Since the 1850s, international investment has flourished, and the advent of the Internet has greatly influenced the speed of all processes. Now most investors operate online and most countries have their own stock markets. Meanwhile, international brokers are making it even easier to invest around the world.

Classification of investments for a private investor

In any economics textbook you will find an extensive classification of investments. But we will analyze only that part of it that relates to the private investor. And the first sign is investment objects. Depending on it, investments are:

  • real – investments in real assets, for example, purchasing real estate, land, equipment;
  • financial – investments in securities (stocks, bonds), currencies, derivative financial instruments (futures, options).

By investment period:

  • short-term or speculative - this is a game on the difference in the price of an asset; several purchase and sale transactions can be carried out in a minute; this type is difficult to classify as an investment;
  • medium-term - for a period of 1 to 5 years, the goal may be to buy a car, educate a child, take a vacation, etc.;
  • long-term – investments for a period of 5 years, as a rule, the main goal is to create passive income from capital.

The strategy depends on the investment period: active or passive.

What types are there depending on the nature of the investor’s participation:

  • direct, when an investor invests directly, without the participation of an intermediary (for example, in the development of a business, his or hers);
  • indirect, when funds are invested through intermediaries (brokers).

By risk level:

  • aggressive,
  • moderate,
  • conservative.

The choice of option depends on the investor’s individual attitude to risk.

Examples of successful investments

An acquaintance of mine learned that it was decided to demolish part of the city center and build new luxury housing. He bought up the most dilapidated housing and registered (for a fee) relatives. During the demolition, everyone was provided with new housing, which was successfully sold.

Another successful deal is leasing (rent with option to buy) of the plant. A loan with a one-year deferred payment was issued for this case. Taking into account the sharp jump in the dollar exchange rate, the obligations were repaid in 3 years.

Real investment failures

Oh. Although failures are inevitable, losing money is always a nuisance.

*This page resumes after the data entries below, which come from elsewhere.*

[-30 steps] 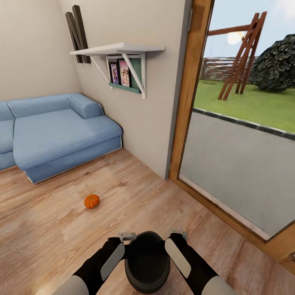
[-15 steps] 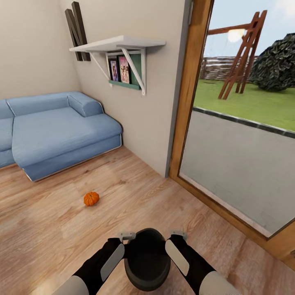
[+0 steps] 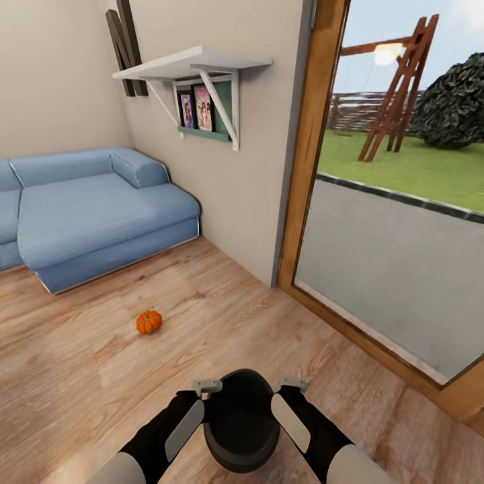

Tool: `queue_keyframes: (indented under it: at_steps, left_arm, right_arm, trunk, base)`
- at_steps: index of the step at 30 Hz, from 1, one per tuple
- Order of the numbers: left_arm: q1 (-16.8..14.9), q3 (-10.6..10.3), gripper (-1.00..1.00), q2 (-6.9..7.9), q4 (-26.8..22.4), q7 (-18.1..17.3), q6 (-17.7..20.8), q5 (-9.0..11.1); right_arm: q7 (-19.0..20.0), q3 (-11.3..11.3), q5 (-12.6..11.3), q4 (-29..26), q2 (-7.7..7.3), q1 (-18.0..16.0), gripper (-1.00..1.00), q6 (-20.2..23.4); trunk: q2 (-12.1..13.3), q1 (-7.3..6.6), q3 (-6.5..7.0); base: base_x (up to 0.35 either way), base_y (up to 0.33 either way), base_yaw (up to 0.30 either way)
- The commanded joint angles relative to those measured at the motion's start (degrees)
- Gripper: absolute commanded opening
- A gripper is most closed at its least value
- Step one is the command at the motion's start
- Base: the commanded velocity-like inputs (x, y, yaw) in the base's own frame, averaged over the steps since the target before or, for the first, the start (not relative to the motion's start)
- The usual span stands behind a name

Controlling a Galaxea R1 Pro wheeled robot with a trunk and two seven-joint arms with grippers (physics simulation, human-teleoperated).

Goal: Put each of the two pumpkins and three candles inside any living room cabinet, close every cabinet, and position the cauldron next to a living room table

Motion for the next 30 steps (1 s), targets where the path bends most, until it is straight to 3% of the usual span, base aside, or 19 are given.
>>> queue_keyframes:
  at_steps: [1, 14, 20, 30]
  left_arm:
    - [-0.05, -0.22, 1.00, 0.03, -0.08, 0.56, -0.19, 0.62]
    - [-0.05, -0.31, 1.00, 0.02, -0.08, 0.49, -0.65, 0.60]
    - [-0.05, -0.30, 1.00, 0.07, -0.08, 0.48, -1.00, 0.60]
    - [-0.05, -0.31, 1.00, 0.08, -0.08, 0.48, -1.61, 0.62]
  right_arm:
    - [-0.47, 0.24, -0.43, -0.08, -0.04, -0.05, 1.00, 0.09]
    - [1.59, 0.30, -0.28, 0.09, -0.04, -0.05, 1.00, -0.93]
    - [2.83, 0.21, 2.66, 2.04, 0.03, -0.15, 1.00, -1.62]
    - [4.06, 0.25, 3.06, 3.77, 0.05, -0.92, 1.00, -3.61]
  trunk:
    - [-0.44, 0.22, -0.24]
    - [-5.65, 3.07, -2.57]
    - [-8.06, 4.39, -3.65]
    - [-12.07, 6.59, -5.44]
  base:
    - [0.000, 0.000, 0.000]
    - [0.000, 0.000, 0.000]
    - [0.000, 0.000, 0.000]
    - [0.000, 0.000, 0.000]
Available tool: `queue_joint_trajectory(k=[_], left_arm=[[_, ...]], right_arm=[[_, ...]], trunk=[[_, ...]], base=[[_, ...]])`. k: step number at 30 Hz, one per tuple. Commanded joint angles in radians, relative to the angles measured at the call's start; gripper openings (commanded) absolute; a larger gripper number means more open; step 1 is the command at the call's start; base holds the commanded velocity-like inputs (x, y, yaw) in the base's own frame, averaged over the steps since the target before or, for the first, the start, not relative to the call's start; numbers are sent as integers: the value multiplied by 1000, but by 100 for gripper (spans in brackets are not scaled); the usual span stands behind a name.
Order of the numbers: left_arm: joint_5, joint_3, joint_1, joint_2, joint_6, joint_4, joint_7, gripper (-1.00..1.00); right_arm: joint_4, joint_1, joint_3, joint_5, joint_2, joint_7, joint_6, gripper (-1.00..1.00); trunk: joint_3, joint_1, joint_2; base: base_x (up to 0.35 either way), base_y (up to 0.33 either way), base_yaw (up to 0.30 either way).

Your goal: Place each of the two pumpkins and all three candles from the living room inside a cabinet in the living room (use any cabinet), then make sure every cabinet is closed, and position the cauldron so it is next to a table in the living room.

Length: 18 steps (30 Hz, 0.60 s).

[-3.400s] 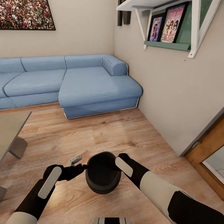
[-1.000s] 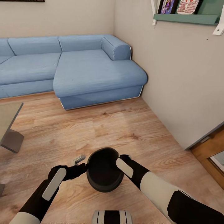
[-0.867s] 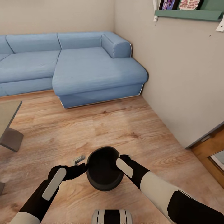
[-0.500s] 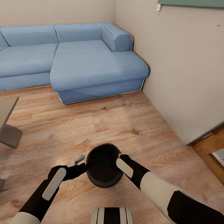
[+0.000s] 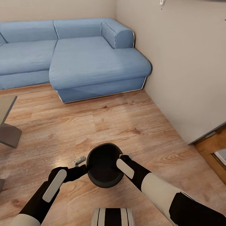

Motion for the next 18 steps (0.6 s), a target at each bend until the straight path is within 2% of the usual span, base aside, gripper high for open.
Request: queue_joint_trajectory(k=[1, 9, 10, 18], left_arm=[[10, -3, -1, 1, 1, -1, 10, 100], [10, -3, -1, 1, 1, -1, 10, 100], [10, -3, -1, 1, 1, -1, 10, 100], [10, -3, -1, 2, 1, -1, 9, 100]], right_arm=[[31, 0, 1, 5, 0, 49, -9, 100], [31, 0, 1, 5, 0, 49, -9, 100], [31, 0, 1, 5, 0, 49, -9, -100], [31, 0, 1, 5, 0, 49, -9, -100]], trunk=[[-1, 1, 0], [-1, 1, 0], [-1, 1, 0], [-1, 1, 0]], base=[[0, 0, 0], [0, 0, 0], [0, 0, 0], [0, 0, 0]])
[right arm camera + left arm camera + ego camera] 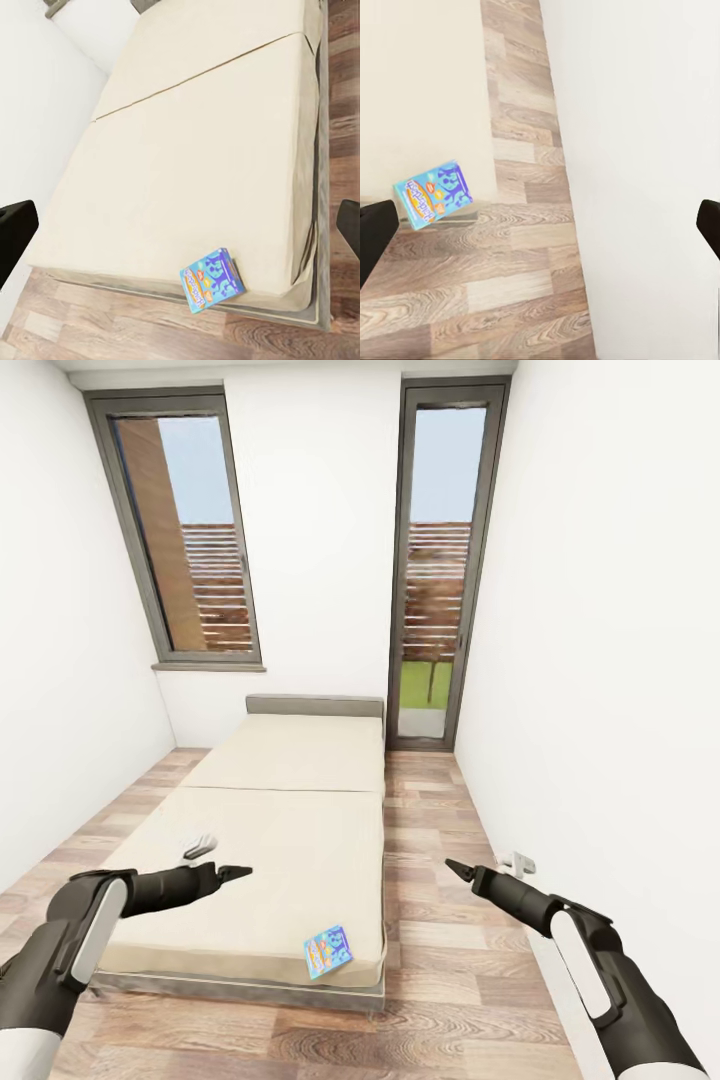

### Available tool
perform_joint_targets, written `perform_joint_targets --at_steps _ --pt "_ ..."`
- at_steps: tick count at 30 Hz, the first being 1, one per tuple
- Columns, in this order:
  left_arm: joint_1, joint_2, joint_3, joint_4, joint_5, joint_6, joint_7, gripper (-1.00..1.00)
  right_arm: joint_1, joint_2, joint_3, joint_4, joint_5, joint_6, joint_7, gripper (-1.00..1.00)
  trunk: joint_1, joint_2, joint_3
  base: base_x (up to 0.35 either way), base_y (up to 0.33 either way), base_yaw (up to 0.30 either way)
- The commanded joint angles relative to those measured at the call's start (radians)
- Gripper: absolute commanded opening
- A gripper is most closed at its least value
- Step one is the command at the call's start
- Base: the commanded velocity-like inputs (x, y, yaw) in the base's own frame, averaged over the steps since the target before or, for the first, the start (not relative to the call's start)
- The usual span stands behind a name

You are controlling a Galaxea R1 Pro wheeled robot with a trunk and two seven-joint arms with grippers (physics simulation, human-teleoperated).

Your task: Put all the toys in the child's room - the three board games (two on the bed and one on the table), the two jigsaw puzzles on the table, and the tennis ball on the table - inside the toy box on the table in the child's room.

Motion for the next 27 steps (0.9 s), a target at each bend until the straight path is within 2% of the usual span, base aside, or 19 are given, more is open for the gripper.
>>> perform_joint_targets --at_steps 1,10,14,20,27 --pt "-0.002 0.000 0.001 0.015 -0.004 0.005 -0.007 1.00 -0.001 0.001 -0.007 0.000 -0.005 0.008 0.002 1.00 0.005 -0.010 -0.006 0.000 0.000 0.000" --pt "-0.072 -0.013 0.004 0.237 -0.003 0.003 -0.008 1.00 -0.001 0.004 -0.057 0.002 -0.025 0.010 0.001 1.00 0.039 -0.073 -0.034 0.000 0.000 0.000" --pt "-0.083 -0.019 0.007 0.329 -0.004 0.000 -0.008 1.00 -0.001 0.003 -0.102 0.005 -0.063 0.013 0.001 1.00 0.054 -0.101 -0.046 0.000 0.000 0.000" --pt "-0.088 -0.022 0.011 0.405 -0.002 0.001 -0.009 1.00 -0.001 0.001 -0.140 0.007 -0.125 0.015 0.000 1.00 0.077 -0.143 -0.065 0.000 0.000 0.000" --pt "-0.089 -0.030 0.012 0.442 -0.001 -0.002 -0.010 1.00 -0.001 0.003 -0.147 0.007 -0.138 0.014 -0.002 1.00 0.104 -0.192 -0.087 0.000 0.000 0.000"
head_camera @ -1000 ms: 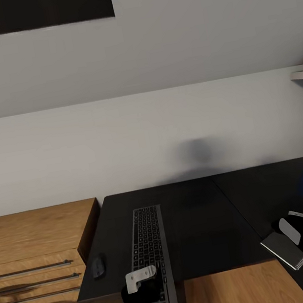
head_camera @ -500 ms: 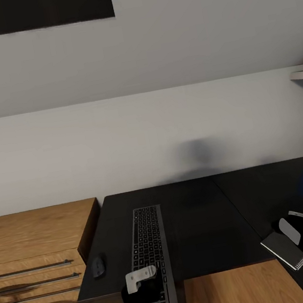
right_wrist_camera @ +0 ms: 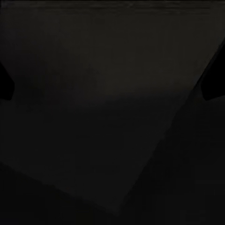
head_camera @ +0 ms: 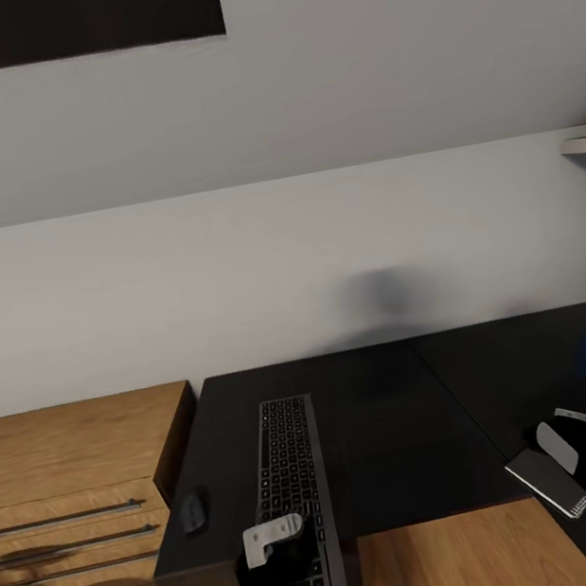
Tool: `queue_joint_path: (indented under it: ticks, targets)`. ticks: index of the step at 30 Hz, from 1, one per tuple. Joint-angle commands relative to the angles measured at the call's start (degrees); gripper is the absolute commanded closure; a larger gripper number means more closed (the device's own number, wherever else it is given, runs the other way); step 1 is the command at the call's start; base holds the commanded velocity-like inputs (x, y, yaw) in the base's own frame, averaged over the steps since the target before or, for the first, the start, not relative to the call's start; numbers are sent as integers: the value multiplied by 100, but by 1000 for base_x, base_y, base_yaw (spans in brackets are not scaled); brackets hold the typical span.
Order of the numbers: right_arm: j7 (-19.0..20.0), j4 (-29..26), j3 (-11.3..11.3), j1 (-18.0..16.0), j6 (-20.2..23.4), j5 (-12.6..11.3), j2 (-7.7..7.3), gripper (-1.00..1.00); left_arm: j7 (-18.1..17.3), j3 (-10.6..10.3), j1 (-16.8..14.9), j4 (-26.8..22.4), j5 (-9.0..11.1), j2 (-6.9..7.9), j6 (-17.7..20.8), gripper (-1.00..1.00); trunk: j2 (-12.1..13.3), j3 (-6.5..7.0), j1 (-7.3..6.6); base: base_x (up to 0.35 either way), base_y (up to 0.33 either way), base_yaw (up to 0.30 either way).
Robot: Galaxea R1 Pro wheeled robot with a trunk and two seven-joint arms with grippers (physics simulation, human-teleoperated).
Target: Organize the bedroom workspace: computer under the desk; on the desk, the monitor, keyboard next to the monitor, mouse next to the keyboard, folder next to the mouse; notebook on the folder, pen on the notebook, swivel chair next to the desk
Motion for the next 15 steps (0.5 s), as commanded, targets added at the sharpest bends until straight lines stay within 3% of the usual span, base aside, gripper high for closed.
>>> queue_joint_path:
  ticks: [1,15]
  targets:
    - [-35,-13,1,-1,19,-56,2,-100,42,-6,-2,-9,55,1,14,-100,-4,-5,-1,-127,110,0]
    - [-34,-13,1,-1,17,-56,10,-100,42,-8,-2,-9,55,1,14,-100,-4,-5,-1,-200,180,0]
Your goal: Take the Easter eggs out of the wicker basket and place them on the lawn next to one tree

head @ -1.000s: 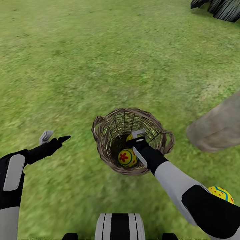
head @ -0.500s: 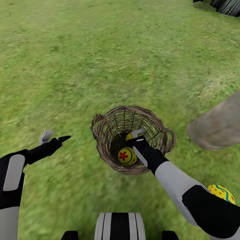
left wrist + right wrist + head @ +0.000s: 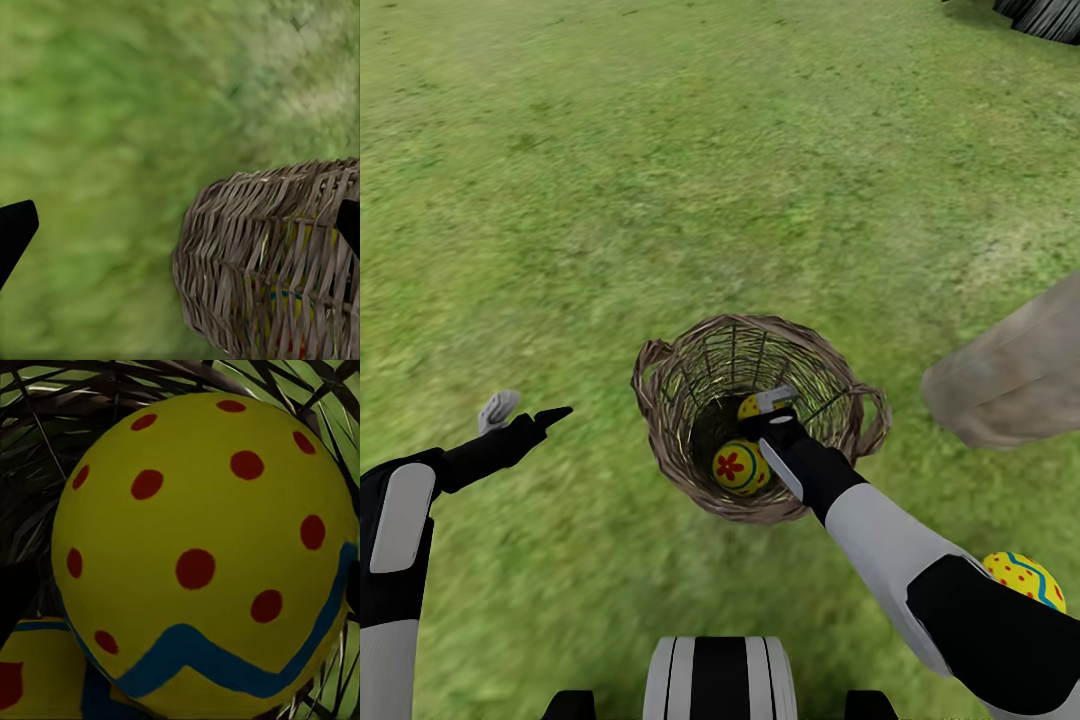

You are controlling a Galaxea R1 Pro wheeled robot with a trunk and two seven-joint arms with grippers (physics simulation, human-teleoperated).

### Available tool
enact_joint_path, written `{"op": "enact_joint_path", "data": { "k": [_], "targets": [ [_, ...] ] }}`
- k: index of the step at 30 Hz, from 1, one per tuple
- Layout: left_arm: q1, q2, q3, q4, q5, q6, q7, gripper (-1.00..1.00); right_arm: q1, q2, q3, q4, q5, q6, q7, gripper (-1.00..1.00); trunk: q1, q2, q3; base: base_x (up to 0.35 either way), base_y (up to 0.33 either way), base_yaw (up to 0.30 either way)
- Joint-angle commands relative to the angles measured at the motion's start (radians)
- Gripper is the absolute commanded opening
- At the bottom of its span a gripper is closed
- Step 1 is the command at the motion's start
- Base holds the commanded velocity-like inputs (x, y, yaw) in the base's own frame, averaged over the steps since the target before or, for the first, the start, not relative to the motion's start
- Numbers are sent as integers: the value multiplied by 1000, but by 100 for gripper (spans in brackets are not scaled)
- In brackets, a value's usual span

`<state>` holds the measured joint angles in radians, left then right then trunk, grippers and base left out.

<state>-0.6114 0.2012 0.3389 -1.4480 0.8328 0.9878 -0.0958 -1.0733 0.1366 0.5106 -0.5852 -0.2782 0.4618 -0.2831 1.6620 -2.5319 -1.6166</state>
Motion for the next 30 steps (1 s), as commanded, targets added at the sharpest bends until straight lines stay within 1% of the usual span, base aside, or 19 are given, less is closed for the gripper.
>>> {"op": "enact_joint_path", "data": {
  "k": [1, 2, 23, 27, 30],
  "targets": [
    [-1, 0, 2, 0, -9, 5, -10, 100, -1, -1, 6, -1, -21, 1, -8, 100, 0, 0, -4, 0, 0, 0],
    [-1, 0, 2, 0, -9, 5, -10, 100, -1, -1, 6, -1, -21, 1, -8, 100, 1, -1, -8, 0, 0, 0],
    [-1, 1, 2, 0, -9, 5, -10, 100, -1, -1, 8, -4, -22, 4, -6, 100, 1, -1, -8, 0, 0, 0],
    [-1, 1, 2, 0, -9, 5, -10, 100, -1, 0, 8, -4, -22, 6, -6, 100, 1, -1, -6, 0, 0, -118],
    [-1, 1, 2, 0, -9, 5, -10, 100, -1, 1, 8, -4, -22, 6, -5, 100, 1, -1, -6, 0, 0, -13]
  ]
}}
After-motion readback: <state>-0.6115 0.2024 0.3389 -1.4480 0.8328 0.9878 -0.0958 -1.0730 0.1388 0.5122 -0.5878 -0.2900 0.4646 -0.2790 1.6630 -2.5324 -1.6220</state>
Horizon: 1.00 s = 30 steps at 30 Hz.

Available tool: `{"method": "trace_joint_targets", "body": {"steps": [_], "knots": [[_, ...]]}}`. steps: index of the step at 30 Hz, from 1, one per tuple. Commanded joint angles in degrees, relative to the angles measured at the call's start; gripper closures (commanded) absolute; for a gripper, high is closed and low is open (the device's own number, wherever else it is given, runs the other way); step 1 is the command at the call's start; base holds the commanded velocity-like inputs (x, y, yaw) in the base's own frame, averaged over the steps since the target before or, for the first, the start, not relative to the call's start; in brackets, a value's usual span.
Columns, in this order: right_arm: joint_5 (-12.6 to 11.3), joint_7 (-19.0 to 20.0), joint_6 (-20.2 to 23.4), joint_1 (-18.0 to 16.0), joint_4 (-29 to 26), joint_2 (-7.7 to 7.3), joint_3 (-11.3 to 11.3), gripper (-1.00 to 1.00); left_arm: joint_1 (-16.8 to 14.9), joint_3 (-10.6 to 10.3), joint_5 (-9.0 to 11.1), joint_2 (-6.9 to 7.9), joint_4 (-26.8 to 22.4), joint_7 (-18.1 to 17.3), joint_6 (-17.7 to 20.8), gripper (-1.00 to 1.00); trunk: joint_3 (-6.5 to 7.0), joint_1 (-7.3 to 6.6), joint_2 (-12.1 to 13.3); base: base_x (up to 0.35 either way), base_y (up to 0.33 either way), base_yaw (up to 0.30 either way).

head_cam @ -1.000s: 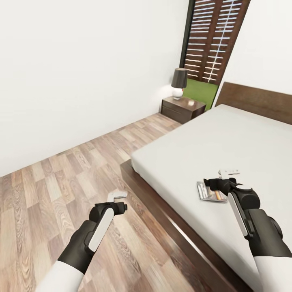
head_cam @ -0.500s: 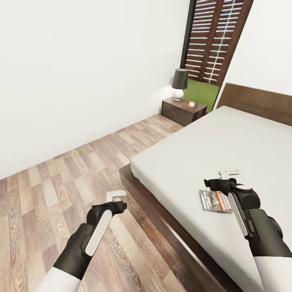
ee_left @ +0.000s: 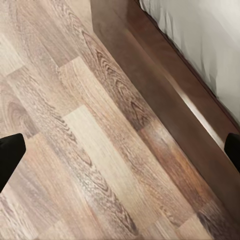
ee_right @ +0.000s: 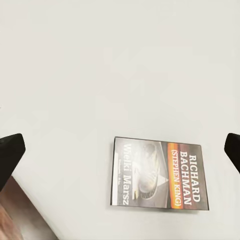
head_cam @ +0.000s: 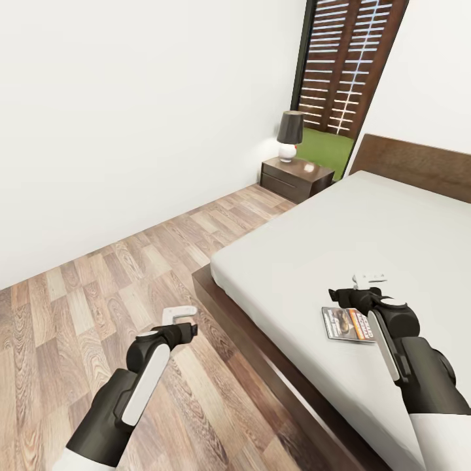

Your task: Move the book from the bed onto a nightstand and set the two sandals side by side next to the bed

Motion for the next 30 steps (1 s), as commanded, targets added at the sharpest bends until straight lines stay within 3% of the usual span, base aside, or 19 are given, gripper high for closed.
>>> {"method": "trace_joint_targets", "body": {"steps": [1, 6, 9, 12, 13, 15, 16, 21, 27, 30], "knots": [[0.0, 0.2, 0.3, 0.0, -0.1, -0.01, 0.0, -1.0, 0.0, 0.0, 0.6, 0.02, -0.1, 0.6, 0.1, -1.0, -0.05, 0.0, 0.0, 0.0, 0.0, 0.0], [0.0, 0.3, 0.4, 0.0, 0.6, -0.06, -0.1, -1.0, 0.7, 0.0, 0.6, 0.12, -1.5, 0.6, 0.2, -1.0, -0.05, 0.0, 0.0, 0.0, 0.0, 0.0], [0.0, 0.2, 0.4, 0.0, 5.3, -0.09, -0.4, -1.0, 1.3, 0.1, 0.6, 0.59, -2.6, 0.5, 0.2, -1.0, -0.05, 0.0, 0.0, 0.0, 0.0, 0.0], [0.2, 0.6, 0.0, -0.2, 13.6, -0.67, -4.3, -1.0, 1.5, 0.0, 0.7, 1.3, -3.0, 0.5, 0.2, -1.0, -0.05, 0.0, 0.0, 0.0, 0.0, 0.0], [0.4, 0.8, -0.3, -0.3, 17.2, -1.13, -6.1, -1.0, 1.6, 0.0, 0.7, 1.52, -3.1, 0.4, 0.2, -1.0, -0.05, 0.0, 0.0, 0.0, 0.0, 0.0], [0.5, 0.9, -0.8, -0.4, 20.5, -1.84, -7.2, -1.0, 1.6, 0.0, 0.7, 1.66, -3.1, 0.4, 0.2, -1.0, -0.05, 0.0, 0.0, 0.0, 0.0, 0.0], [0.5, 1.0, -1.5, -0.5, 23.7, -2.88, -8.0, -1.0, 1.6, 0.0, 0.7, 1.75, -3.2, 0.4, 0.2, -1.0, -0.05, 0.0, 0.0, 0.0, 0.0, 0.0], [0.5, 1.1, -5.4, -2.3, 32.9, -6.6, -9.0, -1.0, 1.6, 0.0, 0.7, 1.87, -3.2, 0.4, 0.2, -1.0, -0.05, 0.0, 0.0, 0.0, 0.0, 0.0], [0.3, 1.8, -10.7, -4.2, 38.5, -8.29, -9.3, -1.0, 1.6, -0.2, 0.8, 1.88, -3.2, 0.3, 0.2, -1.0, -0.05, 0.0, 0.0, 0.0, 0.0, 0.0], [0.3, 6.8, -12.3, -4.6, 38.2, -9.08, -9.6, -1.0, 1.6, -1.7, 0.8, 1.37, -3.2, 0.4, 0.7, -1.0, -0.05, 0.0, 0.0, 0.0, 0.0, 0.0]]}}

Motor Sich shares. The political situation in Ukraine led to the fact that the walls of the plant remained. What can we say about dividends on securities.

Investment objects

We are looking for an answer to the question of where to invest money. I have already written about this; I will briefly discuss the options that are already available to private investors in Russia.

Option 1. Bank deposits.

A traditional instrument that is familiar to every Russian and for many still remains the only way to invest. The reduction of the Central Bank's key rate in 2021 led to a significant decrease in the yield on deposits (4 – 5% per annum). Such a rate can hardly be called acceptable for an investor who wants to create and increase capital.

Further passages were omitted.